Тротт моментально заткнулся. Он прекрасно понял «кто» и оттого побледнел.

– Да какая разница?! – вдруг завизжал он не по-мужски. – Ну, рыдала она здесь! И какая разница?! Она бросила тебя…

– Она меня не бросала, – процедил Марио сквозь зубы, чувствуя, как быстро и тяжело бьется сердце. – Уходи. Уходи, пока я не вытер твоей мордой пол.


Тротт, словно шавка, матерился, пока не скрылся за дверьми. Еще не завелся на подъездной дорожке мотор синего Шеби, а Марио уже мучил телефон – длинные гудки, и нет ответа. Длинные гудки – тщетно.

– Где ты, Лана? Ответь. Ответь мне, родная…

* * *

Телефон пришлось поставить на виброрежим – на него постоянно звонили, интересовались виллой.

Все, продано. Жак сказал, что документы на подпись он привезет утром – ее последняя ночь дома в качестве хозяйки. Лана никогда не думала, что человеку может быть так тоскливо. Пусто и одновременно гадко внутри. Терзало чувство вины: наверное, ей следовало обзвонить больницы, узнать, куда доставили тело Мо – прийти попрощаться. Но она не смогла себя пересилить – боялась помнить его таким… От одной лишь мысли, что ее последним воспоминанием о том, кого она любила и до сих пор любит, станет образ воскового лица с серой, словно пепел, кожей, подкатывала истерика. Она слабачка, да, слабачка… Но она запомнит его живым.

Почти живым.

Телефон на кровати гудел – черт, убрать бы объявление с сайта, но сделать это может лишь агент, а офис откроется утром. Лана так и не купила себе ноутбук – тогда не успела, а теперь не видела смысла.

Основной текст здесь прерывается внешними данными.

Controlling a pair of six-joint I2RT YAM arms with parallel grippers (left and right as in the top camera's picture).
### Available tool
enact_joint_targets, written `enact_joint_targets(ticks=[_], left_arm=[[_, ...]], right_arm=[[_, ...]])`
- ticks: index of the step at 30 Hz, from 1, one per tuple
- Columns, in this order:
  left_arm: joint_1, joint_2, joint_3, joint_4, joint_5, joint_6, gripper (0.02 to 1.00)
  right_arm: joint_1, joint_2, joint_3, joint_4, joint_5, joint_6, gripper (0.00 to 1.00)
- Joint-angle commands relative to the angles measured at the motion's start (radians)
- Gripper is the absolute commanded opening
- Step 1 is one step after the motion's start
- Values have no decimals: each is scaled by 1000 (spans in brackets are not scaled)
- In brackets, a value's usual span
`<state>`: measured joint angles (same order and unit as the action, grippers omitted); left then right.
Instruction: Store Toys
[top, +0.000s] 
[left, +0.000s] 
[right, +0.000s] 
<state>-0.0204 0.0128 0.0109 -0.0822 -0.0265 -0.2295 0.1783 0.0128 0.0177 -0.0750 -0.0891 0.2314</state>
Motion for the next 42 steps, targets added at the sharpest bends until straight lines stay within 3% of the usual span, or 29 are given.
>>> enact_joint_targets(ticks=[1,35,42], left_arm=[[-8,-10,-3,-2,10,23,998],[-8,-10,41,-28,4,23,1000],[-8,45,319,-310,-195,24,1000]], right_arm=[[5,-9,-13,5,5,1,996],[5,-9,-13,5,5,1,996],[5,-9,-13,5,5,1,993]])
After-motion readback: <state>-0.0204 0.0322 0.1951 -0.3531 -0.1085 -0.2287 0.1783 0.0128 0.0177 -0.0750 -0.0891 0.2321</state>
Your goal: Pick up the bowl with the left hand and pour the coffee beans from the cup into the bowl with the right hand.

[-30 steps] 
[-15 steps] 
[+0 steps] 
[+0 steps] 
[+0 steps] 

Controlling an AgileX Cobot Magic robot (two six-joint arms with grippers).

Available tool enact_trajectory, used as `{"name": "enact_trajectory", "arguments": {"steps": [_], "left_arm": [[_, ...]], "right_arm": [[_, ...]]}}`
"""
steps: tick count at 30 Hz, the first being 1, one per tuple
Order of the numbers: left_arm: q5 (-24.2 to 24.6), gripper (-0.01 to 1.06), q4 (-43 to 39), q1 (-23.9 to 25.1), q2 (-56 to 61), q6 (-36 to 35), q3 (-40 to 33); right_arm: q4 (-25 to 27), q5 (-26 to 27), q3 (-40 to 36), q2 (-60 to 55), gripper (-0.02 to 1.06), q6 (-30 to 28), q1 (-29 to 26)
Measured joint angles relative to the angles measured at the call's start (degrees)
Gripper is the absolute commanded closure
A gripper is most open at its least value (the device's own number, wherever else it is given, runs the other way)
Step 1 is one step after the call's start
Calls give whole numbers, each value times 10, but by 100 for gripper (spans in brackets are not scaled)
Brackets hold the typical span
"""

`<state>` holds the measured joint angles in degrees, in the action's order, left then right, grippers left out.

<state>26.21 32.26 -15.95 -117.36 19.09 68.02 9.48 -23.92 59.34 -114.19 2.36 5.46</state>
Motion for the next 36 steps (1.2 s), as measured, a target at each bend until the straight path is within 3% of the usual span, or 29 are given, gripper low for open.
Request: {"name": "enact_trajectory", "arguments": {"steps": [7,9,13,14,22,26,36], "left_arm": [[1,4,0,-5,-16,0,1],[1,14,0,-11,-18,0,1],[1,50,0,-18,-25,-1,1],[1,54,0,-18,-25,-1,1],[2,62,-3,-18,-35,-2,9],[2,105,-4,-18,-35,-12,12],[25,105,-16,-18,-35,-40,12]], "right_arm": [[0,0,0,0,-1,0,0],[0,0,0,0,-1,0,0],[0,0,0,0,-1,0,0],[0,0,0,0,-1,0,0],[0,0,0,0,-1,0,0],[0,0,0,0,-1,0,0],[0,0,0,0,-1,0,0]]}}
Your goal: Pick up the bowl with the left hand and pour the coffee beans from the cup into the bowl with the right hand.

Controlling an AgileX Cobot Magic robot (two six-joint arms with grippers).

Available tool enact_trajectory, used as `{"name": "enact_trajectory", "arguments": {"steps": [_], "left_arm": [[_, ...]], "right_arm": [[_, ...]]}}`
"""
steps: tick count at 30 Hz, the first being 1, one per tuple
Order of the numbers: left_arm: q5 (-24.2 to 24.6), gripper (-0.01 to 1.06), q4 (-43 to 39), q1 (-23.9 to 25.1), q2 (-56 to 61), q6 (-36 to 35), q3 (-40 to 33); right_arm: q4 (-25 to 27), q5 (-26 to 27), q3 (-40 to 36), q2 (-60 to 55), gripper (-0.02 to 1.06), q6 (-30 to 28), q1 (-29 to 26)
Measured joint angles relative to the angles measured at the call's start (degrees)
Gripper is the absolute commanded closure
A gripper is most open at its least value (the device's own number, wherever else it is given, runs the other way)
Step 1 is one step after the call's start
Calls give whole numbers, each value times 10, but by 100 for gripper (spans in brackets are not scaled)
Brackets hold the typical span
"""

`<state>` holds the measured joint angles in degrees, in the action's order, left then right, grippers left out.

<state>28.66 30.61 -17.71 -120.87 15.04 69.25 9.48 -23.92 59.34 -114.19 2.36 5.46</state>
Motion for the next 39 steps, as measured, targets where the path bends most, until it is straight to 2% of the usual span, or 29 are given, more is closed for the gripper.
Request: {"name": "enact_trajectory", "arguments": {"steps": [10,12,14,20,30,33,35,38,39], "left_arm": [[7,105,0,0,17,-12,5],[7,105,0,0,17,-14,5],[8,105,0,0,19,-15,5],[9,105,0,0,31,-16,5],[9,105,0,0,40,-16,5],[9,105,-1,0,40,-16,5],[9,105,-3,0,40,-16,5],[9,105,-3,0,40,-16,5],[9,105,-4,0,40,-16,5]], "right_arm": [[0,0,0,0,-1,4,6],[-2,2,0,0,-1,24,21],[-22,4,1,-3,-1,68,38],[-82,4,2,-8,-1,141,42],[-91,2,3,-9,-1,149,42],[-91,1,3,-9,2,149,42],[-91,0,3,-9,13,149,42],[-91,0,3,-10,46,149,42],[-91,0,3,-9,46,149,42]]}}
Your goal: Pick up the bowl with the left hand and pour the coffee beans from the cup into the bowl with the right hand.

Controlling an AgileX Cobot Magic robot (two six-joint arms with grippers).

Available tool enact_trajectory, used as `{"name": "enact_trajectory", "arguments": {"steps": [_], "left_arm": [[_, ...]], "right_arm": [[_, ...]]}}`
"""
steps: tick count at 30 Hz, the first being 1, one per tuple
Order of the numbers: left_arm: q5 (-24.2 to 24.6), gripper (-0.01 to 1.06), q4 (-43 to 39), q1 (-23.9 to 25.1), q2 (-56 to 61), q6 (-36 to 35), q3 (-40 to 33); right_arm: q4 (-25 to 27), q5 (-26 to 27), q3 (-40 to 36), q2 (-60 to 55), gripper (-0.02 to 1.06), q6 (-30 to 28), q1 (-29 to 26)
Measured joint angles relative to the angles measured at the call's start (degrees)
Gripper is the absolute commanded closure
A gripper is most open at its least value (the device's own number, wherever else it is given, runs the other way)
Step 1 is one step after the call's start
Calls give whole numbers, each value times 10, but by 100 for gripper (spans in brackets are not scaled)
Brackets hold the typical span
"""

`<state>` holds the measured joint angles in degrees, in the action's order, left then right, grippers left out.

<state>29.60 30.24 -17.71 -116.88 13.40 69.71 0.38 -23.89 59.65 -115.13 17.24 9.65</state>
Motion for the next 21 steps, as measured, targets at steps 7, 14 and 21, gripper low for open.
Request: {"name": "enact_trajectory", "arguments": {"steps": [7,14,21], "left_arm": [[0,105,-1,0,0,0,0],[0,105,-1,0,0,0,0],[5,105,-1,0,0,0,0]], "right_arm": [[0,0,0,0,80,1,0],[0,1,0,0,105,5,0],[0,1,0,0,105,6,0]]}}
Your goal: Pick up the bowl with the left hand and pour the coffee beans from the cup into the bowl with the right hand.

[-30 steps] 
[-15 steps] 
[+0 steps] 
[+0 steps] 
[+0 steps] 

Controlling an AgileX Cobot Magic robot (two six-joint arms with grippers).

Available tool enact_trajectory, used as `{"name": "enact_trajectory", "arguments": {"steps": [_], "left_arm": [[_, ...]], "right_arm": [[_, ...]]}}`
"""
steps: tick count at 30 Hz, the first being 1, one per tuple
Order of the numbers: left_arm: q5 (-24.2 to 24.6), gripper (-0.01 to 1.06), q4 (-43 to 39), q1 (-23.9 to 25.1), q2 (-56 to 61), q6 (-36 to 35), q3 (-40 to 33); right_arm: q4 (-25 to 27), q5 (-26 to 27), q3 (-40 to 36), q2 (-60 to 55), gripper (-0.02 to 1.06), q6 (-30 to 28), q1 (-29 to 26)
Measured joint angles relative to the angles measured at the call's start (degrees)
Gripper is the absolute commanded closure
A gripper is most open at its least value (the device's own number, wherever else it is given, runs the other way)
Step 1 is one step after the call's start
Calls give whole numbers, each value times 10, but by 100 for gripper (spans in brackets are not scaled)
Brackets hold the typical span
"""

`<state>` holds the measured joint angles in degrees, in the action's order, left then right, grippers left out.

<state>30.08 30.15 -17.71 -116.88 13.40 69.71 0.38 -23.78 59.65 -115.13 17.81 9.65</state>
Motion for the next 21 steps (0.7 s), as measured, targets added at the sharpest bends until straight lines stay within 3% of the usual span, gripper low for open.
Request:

Швырял одну мутную волну за другой на берег океан; общественный пляж пустовал – его красной лентой огородили спасатели; туристы роптали. «Ла-файя – это Ла-файя, – равнодушно думала Лана. – Курорт. И, как любой курорт, она привередлива и изменчива по погоде». От сильного ветра ей почему-то делалось легче – он будто пытался выдуть из нее боль.

Балкон, пляж, своя вилла… Как сильно она радовалась всему этому в первый день? Как солнечно думала о том, что однажды станет здесь счастливой, – не стала. Возможно, не станет уже никогда. Доживет до нового Уровня, сотрется память… И вместе с ней Мо.

Она вдруг начала плакать.

* * *

– Открой мне, открой!

На дверной звонок никто не отвечал, как и на телефон. Калитка заперта. Как пробраться внутрь? Только через пляж, вплавь. И это в предштормовую погоду… Мо не стал выжидать – кинулся туда, где трепыхалась на ветру красная лента «Не входить!» и пустовал в эту минуту городской пляж, подлез под нее, сбросил ботинки, принялся на ходу расстегивать джинсы.